Scan the listing for the word "grey" and report every line that contains it.

# # #

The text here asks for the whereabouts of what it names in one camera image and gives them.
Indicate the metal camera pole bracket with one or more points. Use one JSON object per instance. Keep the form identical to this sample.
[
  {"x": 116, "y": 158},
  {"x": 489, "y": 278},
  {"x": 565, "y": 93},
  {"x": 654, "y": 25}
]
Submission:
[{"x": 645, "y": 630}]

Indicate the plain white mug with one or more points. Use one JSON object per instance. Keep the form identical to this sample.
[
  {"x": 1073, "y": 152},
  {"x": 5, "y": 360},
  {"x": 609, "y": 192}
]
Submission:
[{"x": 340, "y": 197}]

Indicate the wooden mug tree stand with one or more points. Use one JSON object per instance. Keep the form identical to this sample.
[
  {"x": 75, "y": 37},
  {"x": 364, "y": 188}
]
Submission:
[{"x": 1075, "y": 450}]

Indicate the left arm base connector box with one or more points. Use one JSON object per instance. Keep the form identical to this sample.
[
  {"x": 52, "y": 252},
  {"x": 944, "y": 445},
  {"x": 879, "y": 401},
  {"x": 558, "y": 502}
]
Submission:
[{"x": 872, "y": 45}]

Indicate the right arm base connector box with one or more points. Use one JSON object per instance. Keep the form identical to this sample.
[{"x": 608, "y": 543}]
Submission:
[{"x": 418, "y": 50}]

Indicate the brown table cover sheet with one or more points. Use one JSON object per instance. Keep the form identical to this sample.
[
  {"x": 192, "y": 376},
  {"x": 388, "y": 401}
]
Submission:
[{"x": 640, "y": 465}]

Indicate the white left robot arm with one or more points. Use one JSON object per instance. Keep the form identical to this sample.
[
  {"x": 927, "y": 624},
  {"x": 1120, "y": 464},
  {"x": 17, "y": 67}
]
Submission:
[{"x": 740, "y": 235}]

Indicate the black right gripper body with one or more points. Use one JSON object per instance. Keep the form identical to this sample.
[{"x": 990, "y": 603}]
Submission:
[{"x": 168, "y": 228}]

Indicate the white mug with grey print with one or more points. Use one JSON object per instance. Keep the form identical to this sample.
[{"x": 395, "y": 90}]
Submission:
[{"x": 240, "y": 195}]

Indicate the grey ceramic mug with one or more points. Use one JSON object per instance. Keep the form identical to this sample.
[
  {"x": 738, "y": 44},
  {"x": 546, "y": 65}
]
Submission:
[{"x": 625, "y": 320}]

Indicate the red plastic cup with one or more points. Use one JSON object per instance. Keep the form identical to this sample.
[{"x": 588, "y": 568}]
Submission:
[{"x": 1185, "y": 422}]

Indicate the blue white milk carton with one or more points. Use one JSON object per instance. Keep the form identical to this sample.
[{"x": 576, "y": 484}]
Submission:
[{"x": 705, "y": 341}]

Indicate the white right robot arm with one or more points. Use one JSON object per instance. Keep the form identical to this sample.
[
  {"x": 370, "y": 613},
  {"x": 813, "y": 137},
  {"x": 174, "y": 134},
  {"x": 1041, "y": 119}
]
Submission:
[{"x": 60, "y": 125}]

# # #

## [Response to the exercise]
Indicate the white mug with grey print with one or more points. Use one JSON object per instance. Keep the form identical to this sample.
Indicate the grey ceramic mug with one or more points. Use one JSON object per instance. Keep the form identical to this sample.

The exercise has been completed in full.